Force again to specify for all columns size 254
SQL> execute dbms_stats.gather_table_stats (ownname => 'sys ', tabname => 't_ XIAOYU01', method_opt => 'for all columns size 254 ');

PL/SQL procedure successfully completed.

SQL> select num_buckets,column_name,HISTOGRAM from dba_tab_columns where table_name='T_XIAOYU01';

NUM_BUCKETS COLUMN_NAME HISTOGRAM
----------- ------------------------------ ---------------
1 NAME FREQUENCY
2 ID FREQUENCY

If we find that the histogram information is set to none for all columns size auto analysis again
SQL> execute dbms_stats.gather_table_stats (ownname => 'sys ', tabname => 't_ XIAOYU01', method_opt => 'for all columns size auto ');

PL/SQL procedure successfully completed.

SQL> select num_buckets,column_name,HISTOGRAM from dba_tab_columns where table_name='T_XIAOYU01';

NUM_BUCKETS COLUMN_NAME HISTOGRAM
----------- ------------------------------ ---------------
1 NAME NONE
1 ID NONE

Here, ainemo inferred that this problem may be caused by sys. col_usage $ base table. It may be that smon does not refresh the load information of this column to sys. col_usage $ or sys. col_usage $ the oracle automatic analysis program is modified for some reason to clear the histogram information to none.

I checked some articles about col_usage $ and found that the fixed table is maintained by the smon process, and whether the system has cleared some information of the col_usage $ table, similar articles were not found on mos.

To put it simply, due to the lack of histogram information, the SQL statement is not properly executed. After the histogram information is collected again, the SQL statement selects a reasonable execution plan. Why is the histogram information missing, it is inferred that most of them are caused by the program of the oracle 11g automatic statistics, and the job for automatic analysis will clear the column histogram, this is probably because of the method_opt => for all columns size auto collection method, which is only collected in sys. col_usage $ the column of the table corresponding to the table, and why sys. the load information of the preceding columns in the col_usage $ table may not be found.

To ensure the stable operation of the system, ainemo can only write a stored procedure corresponding to method_opt => 'for all columns size 254' and collect the table every hour.

Here we can imagine a simple cbc latch wait.

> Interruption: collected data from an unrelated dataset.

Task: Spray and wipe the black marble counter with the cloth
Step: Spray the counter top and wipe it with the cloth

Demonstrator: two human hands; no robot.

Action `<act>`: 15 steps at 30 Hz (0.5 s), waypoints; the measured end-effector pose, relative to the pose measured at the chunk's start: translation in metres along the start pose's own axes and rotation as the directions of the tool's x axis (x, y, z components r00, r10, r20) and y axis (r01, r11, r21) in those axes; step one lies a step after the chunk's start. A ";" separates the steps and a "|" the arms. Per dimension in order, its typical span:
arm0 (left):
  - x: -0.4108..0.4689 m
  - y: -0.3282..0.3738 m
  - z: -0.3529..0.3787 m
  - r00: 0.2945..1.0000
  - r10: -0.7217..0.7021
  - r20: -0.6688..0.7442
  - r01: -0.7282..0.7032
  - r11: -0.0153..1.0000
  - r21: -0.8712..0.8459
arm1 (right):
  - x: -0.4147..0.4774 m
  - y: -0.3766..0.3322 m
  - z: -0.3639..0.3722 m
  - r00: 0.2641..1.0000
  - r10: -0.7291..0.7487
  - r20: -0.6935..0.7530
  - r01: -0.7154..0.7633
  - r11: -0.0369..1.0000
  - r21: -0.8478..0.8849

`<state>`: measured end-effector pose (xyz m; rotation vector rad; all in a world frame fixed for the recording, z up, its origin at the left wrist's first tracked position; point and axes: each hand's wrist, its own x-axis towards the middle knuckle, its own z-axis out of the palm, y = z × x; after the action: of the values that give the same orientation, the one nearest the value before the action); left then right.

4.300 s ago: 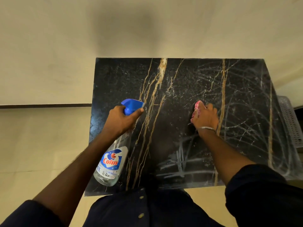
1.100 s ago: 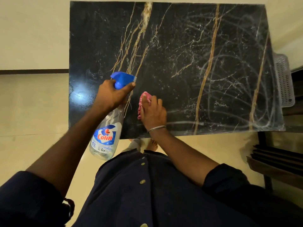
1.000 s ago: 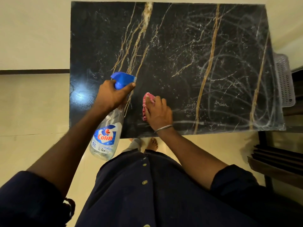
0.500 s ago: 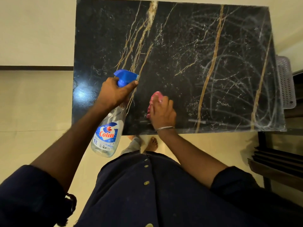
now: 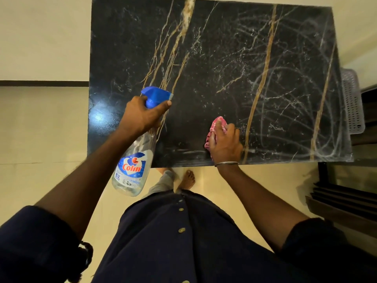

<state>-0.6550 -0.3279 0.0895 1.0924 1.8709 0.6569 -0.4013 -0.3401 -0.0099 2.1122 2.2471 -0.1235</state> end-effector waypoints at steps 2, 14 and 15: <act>0.001 0.000 -0.001 1.000 -0.001 0.001 0.001 1.000 -0.011 | -0.008 -0.023 0.001 1.000 -0.011 -0.020 0.011 1.000 -0.008; 0.006 0.000 0.002 0.999 -0.031 0.009 0.031 0.999 0.009 | -0.039 -0.048 0.020 0.855 -0.515 -0.062 0.518 0.855 0.040; 0.007 -0.001 0.003 0.999 -0.032 0.016 0.032 0.999 0.006 | -0.038 -0.028 0.019 0.873 -0.484 -0.061 0.486 0.873 0.028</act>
<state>-0.6546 -0.3221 0.0848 1.0659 1.8740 0.6236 -0.4271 -0.3812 -0.0251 1.5276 2.7808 -0.1372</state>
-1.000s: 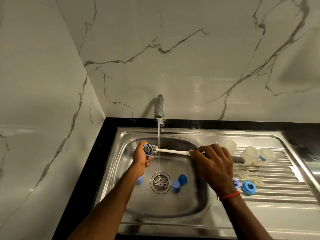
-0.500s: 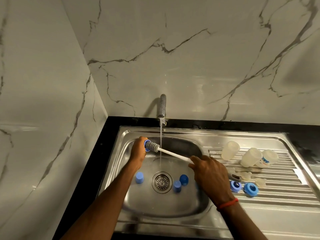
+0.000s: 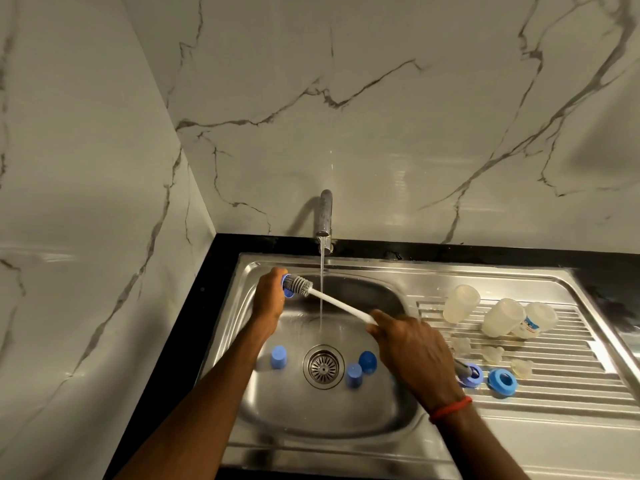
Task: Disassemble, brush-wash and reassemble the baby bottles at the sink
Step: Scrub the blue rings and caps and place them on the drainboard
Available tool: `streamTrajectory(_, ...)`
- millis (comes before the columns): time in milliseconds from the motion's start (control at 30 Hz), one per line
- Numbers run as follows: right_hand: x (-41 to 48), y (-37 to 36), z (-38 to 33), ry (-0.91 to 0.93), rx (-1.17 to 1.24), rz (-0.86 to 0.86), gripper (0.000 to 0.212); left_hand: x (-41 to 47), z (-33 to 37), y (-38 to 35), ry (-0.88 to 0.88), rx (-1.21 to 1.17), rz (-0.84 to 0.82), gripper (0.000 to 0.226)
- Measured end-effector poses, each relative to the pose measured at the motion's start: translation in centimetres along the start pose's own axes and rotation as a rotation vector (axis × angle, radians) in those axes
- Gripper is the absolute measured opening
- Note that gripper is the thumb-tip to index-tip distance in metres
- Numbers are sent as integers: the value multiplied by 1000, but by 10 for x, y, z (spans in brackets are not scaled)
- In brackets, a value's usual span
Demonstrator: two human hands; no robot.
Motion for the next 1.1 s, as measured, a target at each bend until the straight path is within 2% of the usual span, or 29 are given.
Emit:
streamTrajectory(100, -5, -10, 3, 47, 104, -218, 30, -1, -1, 4, -44, 31, 3, 36)
streamTrajectory(167, 1, -5, 8, 131, 158, -296, 31, -3, -9, 9, -33, 54, 17, 33)
streamTrajectory(267, 13, 4, 14, 157, 176, -266, 37, -10, -25, 11, 34, -21, 4, 30)
streamTrajectory(400, 8, -8, 13, 12, 234, -242, 35, -14, -15, 5, 53, -31, 11, 32)
streamTrajectory(500, 0, -30, 11, -16, 360, -449, 29, -11, -13, 6, 40, 19, 26, 31)
streamTrajectory(600, -3, -37, 11, 36, 519, -593, 23, -13, -25, 11, 92, -61, 58, 29)
streamTrajectory(667, -4, -36, 12, 44, 590, -566, 24, -15, -36, 17, 215, -165, 116, 30)
streamTrajectory(833, -9, -33, 19, -208, 693, -368, 26, -20, -57, 16, 353, -451, 39, 42)
streamTrajectory(933, -15, -33, 12, -132, 699, -401, 26, -28, -61, 13, 380, -644, 47, 41)
streamTrajectory(1100, -21, -38, -6, -12, 602, -465, 27, -44, -54, 1, 407, -899, -21, 26)
Point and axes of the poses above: each hand's wrist, its own x-axis towards the middle knuckle, its own y-axis out of the back of the hand, z = x × y, the point moved 4 cm from there along x, towards the middle knuckle, and after that the axes turned 15 degrees about -x, right-handed, at the moved point
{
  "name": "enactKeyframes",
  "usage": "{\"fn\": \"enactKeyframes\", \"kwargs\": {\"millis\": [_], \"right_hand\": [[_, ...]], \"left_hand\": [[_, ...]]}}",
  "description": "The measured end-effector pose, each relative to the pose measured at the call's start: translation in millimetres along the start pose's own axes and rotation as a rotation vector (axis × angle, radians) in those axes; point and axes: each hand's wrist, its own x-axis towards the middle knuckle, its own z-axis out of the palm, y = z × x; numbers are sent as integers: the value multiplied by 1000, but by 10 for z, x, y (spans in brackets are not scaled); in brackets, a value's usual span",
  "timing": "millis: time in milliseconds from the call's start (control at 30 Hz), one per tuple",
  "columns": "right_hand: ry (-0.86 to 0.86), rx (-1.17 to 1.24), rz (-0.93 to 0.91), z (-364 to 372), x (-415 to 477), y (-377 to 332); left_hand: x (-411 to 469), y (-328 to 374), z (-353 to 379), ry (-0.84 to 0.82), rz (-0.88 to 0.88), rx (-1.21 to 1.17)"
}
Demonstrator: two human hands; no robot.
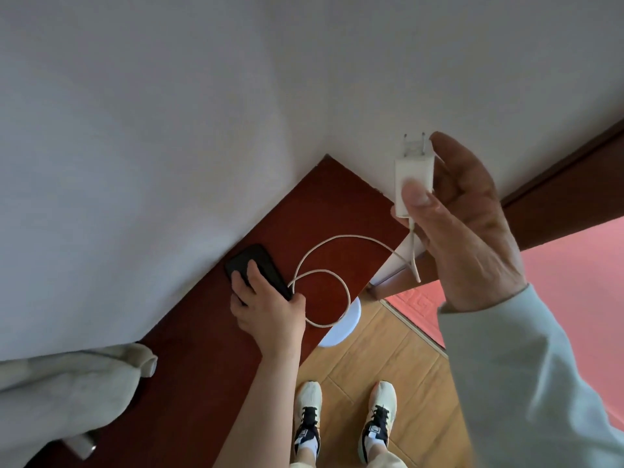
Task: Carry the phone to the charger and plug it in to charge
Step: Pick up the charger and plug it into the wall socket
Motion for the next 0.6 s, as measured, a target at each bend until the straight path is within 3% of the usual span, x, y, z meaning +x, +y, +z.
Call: {"fn": "enactKeyframes", "kwargs": {"millis": [267,600], "right_hand": [[-64,36,4,22,45,-114],[-81,6,-51,-49,-15,-286]], "left_hand": [[-53,-272,-169,121,-112,-106],[-232,-576,-152,172,-94,-138]]}}
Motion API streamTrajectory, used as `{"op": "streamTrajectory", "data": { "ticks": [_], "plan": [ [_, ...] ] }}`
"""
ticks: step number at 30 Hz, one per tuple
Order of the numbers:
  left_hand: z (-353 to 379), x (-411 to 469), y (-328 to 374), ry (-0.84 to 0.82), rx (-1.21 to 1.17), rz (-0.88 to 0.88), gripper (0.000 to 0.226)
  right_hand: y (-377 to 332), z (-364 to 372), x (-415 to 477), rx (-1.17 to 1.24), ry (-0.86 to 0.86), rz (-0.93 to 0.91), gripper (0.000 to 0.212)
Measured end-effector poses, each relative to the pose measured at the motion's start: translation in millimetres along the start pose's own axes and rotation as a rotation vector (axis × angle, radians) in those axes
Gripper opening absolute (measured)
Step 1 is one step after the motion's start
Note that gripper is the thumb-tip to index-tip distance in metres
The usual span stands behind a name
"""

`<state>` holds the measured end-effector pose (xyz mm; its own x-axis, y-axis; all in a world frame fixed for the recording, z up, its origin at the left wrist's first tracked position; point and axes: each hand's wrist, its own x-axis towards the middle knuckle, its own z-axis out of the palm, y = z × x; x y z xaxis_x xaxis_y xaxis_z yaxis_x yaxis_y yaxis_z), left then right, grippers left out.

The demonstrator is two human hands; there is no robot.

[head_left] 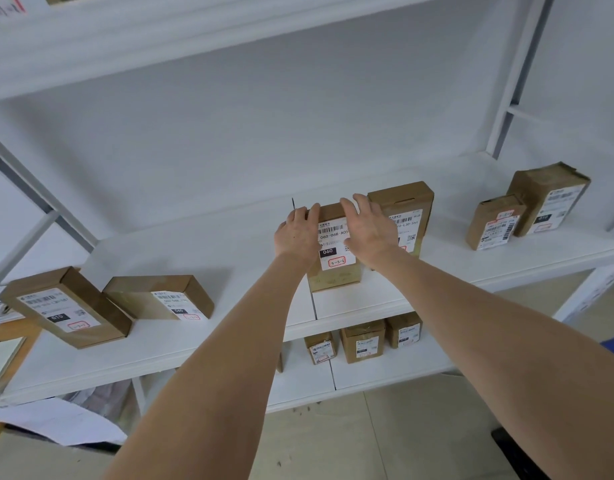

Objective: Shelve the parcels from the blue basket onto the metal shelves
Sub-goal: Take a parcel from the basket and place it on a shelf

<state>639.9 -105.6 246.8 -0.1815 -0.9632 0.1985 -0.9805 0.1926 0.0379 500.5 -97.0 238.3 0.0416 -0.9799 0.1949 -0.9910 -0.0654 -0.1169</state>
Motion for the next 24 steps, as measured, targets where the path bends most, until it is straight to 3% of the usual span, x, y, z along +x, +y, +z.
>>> {"op": "streamTrajectory", "data": {
  "ticks": [7,13,24],
  "plan": [
    [-20,-11,27,0.07,0.001,0.06,0.058,25,-23,-26,0.006,0.117,-0.007,0.066],
    [-31,-21,100,0.125,0.013,0.26,0.053,79,-42,-71,0.0,0.161,0.102,0.053],
    [-2,-79,316,-0.118,-0.093,0.74,0.057,226,-56,-244,-0.081,0.074,0.703,0.058]
  ]
}}
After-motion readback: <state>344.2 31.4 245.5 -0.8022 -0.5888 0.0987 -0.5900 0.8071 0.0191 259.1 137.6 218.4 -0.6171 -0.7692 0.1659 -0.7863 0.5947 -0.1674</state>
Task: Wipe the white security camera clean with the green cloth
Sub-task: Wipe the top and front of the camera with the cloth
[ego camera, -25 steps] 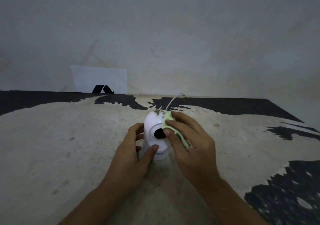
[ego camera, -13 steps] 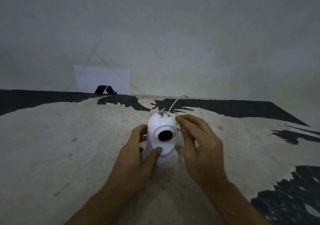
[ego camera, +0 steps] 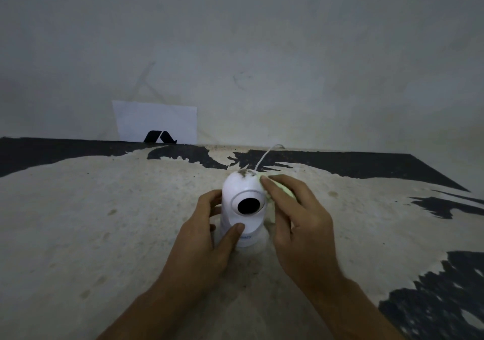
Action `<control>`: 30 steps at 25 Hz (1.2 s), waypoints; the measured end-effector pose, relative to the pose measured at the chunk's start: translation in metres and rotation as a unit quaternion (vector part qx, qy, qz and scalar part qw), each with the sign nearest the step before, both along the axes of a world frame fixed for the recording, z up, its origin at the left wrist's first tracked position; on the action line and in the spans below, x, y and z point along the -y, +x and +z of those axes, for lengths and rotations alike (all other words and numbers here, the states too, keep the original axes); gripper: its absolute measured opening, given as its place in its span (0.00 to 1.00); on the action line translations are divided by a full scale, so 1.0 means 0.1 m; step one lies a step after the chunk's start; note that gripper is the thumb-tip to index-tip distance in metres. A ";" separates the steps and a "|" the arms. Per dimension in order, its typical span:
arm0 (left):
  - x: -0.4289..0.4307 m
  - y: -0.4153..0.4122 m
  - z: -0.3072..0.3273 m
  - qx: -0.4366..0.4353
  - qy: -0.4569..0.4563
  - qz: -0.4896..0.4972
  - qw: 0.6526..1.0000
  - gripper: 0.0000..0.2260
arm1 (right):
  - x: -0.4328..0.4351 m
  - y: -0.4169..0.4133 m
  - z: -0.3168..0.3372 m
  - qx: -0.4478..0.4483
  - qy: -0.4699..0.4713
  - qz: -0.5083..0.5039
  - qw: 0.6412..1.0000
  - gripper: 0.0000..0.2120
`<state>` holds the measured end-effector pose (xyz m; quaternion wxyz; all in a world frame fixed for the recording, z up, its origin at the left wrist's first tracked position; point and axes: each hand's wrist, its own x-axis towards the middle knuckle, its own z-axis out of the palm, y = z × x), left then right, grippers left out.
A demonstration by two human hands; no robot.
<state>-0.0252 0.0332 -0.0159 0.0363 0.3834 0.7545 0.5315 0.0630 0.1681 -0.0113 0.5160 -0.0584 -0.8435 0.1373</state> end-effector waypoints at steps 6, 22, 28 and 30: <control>0.00 0.02 0.02 0.008 0.000 0.005 1.000 0.24 | 0.18 -0.02 0.02 0.009 0.064 0.001 0.998 0.16; -0.01 0.02 0.02 0.002 -0.005 0.016 1.000 0.27 | 0.01 0.00 -0.06 -0.048 -0.087 0.056 0.993 0.13; -0.01 0.03 0.00 -0.002 -0.004 0.024 1.000 0.26 | -0.06 0.02 0.03 -0.010 -0.135 0.017 0.991 0.14; -0.02 0.03 -0.01 -0.005 -0.009 0.033 0.999 0.26 | -0.01 0.00 0.04 -0.006 -0.071 0.026 0.997 0.15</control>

The hotspot block phenomenon throws a lot of oracle internal knowledge, and this case does not find the root cause of the problem. Is it the histogram cleared by the automatically analyzed program, then, if the histogram is cleared by the automatically analyzed program, most of them are sys. why is the load record of the column corresponding to col_usage $ cleared by oracle.

Due to its limited level, the customer also needs to restore the normal use of the system as soon as possible. This case cannot be further analyzed for the moment. I hope there will be updated progress in this case later, A little progress every day, a little more!

Original article address: A Case Study of regular missing histogram information. Thank you for sharing it with the original author.

Contact Us

The content source of this page is from Internet, which doesn't represent Alibaba Cloud's opinion; products and services mentioned on that page don't have any relationship with Alibaba Cloud. If the content of the page makes you feel confusing, please write us an email, we will handle the problem within 5 days after receiving your email.

If you find any instances of plagiarism from the community, please send an email to: info-contact@alibabacloud.com and provide relevant evidence. A staff member will contact you within 5 working days.

A Free Trial That Lets You Build Big!

Start building with 50+ products and up to 12 months usage for Elastic Compute Service

  • Sales Support

    1 on 1 presale consultation

  • After-Sales Support

    24/7 Technical Support 6 Free Tickets per Quarter Faster Response

  • Alibaba Cloud offers highly flexible support services tailored to meet your exact needs.